CLEVELAND — Whether it’s by land or by air, more than 40 million Americans are expected to travel more than 50 miles from home to visit family and friends over Memorial Day weekend, which is projected to be the third busiest since 2000, according to AAA.

Despite higher-than-normal gas prices, officials said there is still a significant amount of pent-up demand. With the state’s new distracted driving law in effect and a parking crunch at Cleveland-Hopkins, there are plenty of things travelers should keep in mind this weekend.

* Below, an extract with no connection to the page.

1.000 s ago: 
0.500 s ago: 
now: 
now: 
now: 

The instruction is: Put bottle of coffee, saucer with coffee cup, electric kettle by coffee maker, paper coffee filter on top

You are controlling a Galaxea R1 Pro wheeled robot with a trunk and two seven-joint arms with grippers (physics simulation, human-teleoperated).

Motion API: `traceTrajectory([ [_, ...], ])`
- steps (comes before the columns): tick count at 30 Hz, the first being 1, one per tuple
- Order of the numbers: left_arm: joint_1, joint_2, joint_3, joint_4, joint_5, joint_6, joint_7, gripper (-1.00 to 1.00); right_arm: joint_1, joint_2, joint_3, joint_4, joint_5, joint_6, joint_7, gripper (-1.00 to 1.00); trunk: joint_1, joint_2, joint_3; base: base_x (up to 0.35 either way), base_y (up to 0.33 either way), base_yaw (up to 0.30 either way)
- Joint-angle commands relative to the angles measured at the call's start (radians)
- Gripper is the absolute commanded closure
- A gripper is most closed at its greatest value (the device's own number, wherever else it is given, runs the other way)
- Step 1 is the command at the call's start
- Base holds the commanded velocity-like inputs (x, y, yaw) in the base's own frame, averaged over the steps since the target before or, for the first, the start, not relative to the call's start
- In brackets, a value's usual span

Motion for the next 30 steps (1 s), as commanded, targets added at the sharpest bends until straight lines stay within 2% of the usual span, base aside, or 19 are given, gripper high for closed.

AAA expects 42.3 million Americans to travel over 50 miles on the weekend, with nearly 3.4 million Americans flocking to the nation’s airports. The number of Americans expecting to fly for the holiday weekend should exceed even pre-pandemic levels. AAA anticipates Memorial Day weekend 2023 to be the busiest weekend at the nation’s airports since 2005.

“There has been a resurgence in travel. It’s back. People are excited about it,” said Jim Garrity, the director of public affairs for AAA’s East Central division. “In fact, when you look at gas prices this year — yeah, they are relatively expensive — but we’re sitting about a dollar cheaper than this time last year. Even with gas prices reaching record highs last summer, Americans were doing what they had to do to offset those costs. We expect them to continue to do so and not have to put those trips on hold or cancel their trips altogether. Instead, so they can pay that extra amount at the pump because that’s how excited they are.”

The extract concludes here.